- AIM OF THE TASK
Go through the data below and gather each line containing "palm".

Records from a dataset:

================================

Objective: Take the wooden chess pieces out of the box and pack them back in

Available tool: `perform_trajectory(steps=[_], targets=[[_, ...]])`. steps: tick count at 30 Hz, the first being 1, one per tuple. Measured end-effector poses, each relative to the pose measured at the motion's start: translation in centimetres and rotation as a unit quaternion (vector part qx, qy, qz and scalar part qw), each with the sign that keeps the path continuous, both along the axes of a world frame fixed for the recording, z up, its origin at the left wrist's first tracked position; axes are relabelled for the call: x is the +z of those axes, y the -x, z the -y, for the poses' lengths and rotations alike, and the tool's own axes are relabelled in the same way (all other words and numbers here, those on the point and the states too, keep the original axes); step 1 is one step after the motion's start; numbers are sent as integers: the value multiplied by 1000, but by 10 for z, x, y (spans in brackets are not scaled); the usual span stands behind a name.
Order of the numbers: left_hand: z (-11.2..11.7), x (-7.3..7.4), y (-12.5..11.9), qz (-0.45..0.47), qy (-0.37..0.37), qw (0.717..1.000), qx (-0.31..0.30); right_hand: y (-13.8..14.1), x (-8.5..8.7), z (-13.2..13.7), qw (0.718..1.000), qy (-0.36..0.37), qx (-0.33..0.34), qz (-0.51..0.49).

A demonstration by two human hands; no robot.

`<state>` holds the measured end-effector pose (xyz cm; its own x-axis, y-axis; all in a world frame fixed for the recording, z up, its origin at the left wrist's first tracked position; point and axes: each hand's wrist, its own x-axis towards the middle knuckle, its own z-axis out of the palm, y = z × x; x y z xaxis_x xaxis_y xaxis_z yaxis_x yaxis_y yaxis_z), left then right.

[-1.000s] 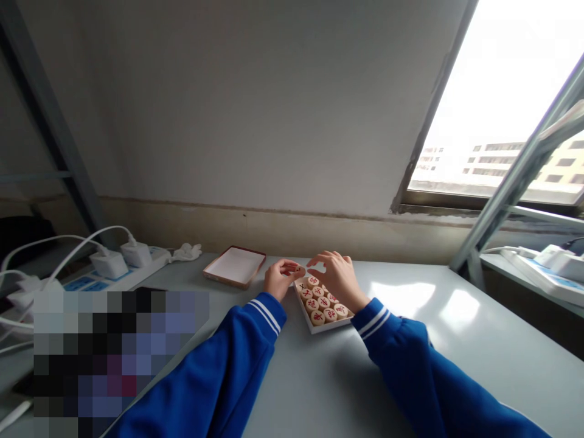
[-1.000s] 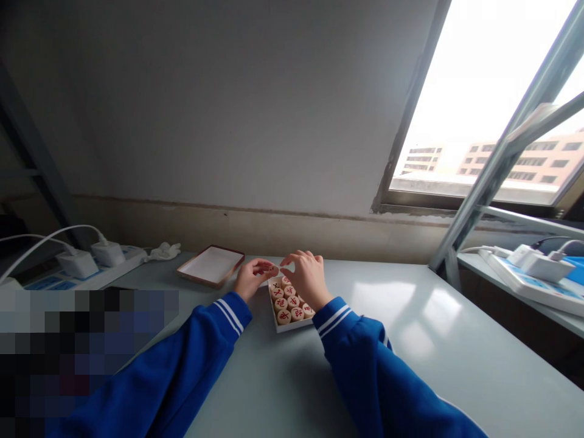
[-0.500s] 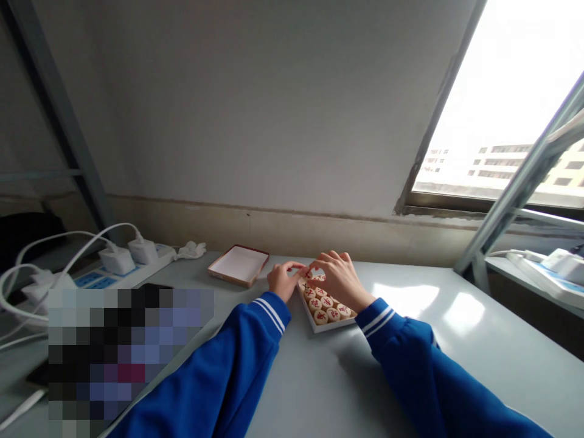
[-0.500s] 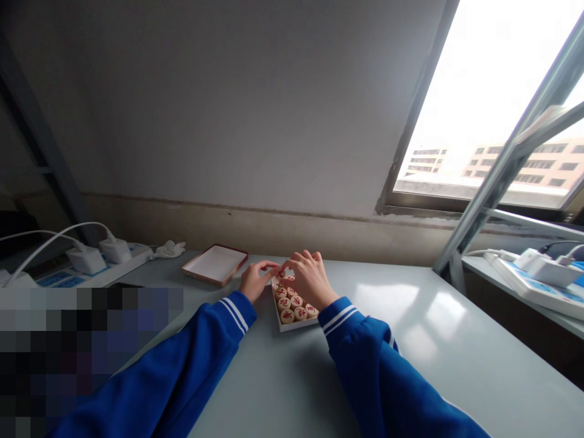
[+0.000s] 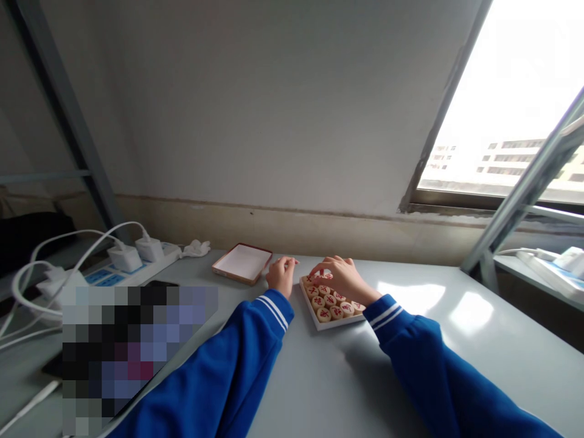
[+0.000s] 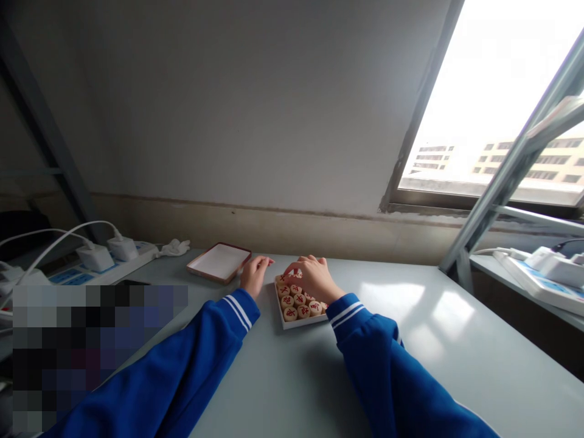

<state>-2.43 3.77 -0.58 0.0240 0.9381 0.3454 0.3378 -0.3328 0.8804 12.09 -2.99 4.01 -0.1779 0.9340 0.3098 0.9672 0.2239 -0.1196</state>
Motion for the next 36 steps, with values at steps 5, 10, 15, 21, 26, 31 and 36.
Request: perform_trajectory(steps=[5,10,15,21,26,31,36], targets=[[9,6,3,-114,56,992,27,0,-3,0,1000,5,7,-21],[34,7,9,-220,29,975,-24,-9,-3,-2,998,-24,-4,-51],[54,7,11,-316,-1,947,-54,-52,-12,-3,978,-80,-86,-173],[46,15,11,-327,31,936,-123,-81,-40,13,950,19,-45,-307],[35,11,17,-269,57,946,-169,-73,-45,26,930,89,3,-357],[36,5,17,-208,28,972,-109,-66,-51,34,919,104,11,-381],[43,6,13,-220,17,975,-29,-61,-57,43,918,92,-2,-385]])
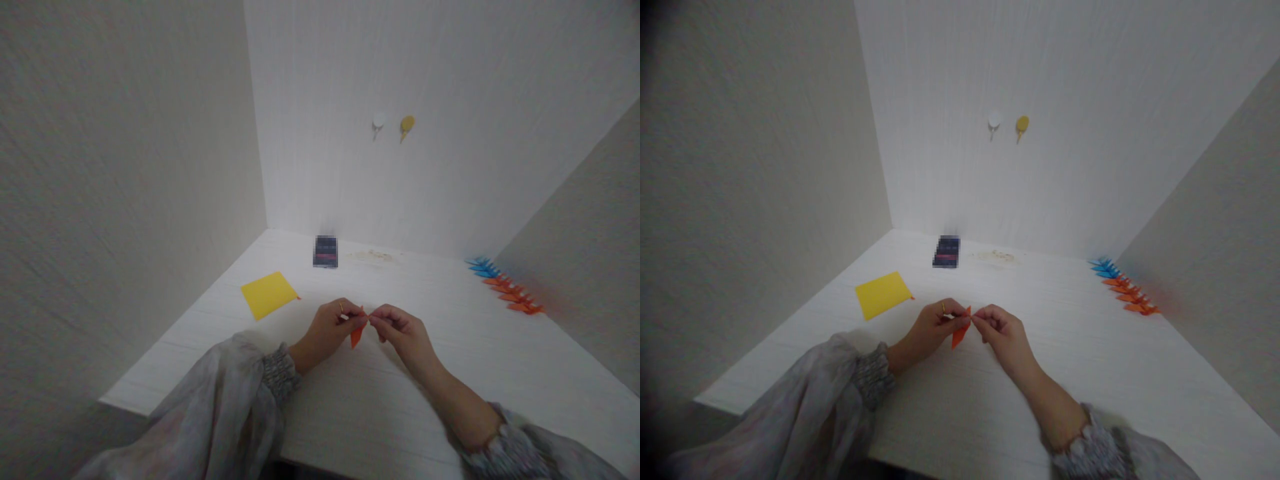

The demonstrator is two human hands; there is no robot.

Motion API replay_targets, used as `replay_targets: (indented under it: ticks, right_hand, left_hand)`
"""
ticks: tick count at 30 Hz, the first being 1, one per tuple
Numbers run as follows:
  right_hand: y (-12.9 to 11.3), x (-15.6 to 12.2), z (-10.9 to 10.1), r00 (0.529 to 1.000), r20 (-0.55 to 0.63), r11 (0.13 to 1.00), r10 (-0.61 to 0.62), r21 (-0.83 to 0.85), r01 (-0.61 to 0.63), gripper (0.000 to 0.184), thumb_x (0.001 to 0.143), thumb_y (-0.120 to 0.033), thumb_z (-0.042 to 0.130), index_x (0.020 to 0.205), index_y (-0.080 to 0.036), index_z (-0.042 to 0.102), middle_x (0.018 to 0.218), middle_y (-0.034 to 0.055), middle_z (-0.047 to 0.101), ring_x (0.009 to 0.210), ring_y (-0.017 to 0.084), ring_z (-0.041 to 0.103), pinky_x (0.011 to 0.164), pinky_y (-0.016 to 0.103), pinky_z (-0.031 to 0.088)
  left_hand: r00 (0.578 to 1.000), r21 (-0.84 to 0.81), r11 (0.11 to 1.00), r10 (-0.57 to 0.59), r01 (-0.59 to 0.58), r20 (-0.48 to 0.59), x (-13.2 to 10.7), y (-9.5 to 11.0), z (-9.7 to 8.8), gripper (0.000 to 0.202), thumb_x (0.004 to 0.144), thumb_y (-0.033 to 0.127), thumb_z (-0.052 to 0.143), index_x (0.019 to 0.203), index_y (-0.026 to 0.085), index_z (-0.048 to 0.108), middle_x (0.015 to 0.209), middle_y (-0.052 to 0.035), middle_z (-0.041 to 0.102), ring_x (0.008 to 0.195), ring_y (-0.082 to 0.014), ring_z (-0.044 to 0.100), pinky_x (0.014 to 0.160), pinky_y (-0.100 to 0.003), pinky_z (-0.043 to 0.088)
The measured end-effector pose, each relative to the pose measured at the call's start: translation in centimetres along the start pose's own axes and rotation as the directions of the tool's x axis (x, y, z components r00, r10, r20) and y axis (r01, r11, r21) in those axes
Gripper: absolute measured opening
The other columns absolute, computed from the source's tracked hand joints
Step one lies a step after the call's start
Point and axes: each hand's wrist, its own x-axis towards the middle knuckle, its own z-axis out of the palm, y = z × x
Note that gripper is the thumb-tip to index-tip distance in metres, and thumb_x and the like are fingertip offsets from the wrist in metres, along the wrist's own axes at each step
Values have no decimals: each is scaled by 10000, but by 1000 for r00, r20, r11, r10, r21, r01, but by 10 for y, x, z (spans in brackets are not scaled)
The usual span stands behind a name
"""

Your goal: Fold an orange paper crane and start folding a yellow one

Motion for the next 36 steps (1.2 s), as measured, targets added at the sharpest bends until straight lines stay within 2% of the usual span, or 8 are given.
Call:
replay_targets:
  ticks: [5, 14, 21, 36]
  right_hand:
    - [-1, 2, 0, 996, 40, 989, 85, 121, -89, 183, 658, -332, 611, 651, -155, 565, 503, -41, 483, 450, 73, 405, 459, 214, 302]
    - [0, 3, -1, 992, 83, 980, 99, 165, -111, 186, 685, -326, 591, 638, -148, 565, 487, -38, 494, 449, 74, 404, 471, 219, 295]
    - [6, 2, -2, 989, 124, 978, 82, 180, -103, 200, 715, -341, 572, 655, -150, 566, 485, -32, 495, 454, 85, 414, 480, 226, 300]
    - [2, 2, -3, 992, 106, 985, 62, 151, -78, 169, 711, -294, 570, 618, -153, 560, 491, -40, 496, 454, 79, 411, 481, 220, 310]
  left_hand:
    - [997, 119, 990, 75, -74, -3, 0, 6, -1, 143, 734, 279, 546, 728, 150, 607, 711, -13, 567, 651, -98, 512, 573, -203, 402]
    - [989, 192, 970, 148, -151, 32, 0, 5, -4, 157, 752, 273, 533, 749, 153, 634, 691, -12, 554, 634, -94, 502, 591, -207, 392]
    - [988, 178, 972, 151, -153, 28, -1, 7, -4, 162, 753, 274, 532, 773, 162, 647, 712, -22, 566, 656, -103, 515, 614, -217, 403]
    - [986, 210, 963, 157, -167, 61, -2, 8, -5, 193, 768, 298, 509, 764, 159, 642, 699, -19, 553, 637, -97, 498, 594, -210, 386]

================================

- SOLUTION TO THIS EXERCISE
`<state>` holds the measured end-effector pose (xyz cm; its own x-axis, y-axis; all in a world frame fixed for the recording, z up, its origin at the left wrist's first tracked position; point and axes: each hand's wrist, its own x-axis towards the middle knuckle, its own z-axis out of the palm, y = z × x; x y z xaxis_x xaxis_y xaxis_z yaxis_x yaxis_y yaxis_z), left then right.
Point and axes: each hand's wrist, its own x-axis towards the middle knuckle, its own z-axis out of the palm, y = z × x

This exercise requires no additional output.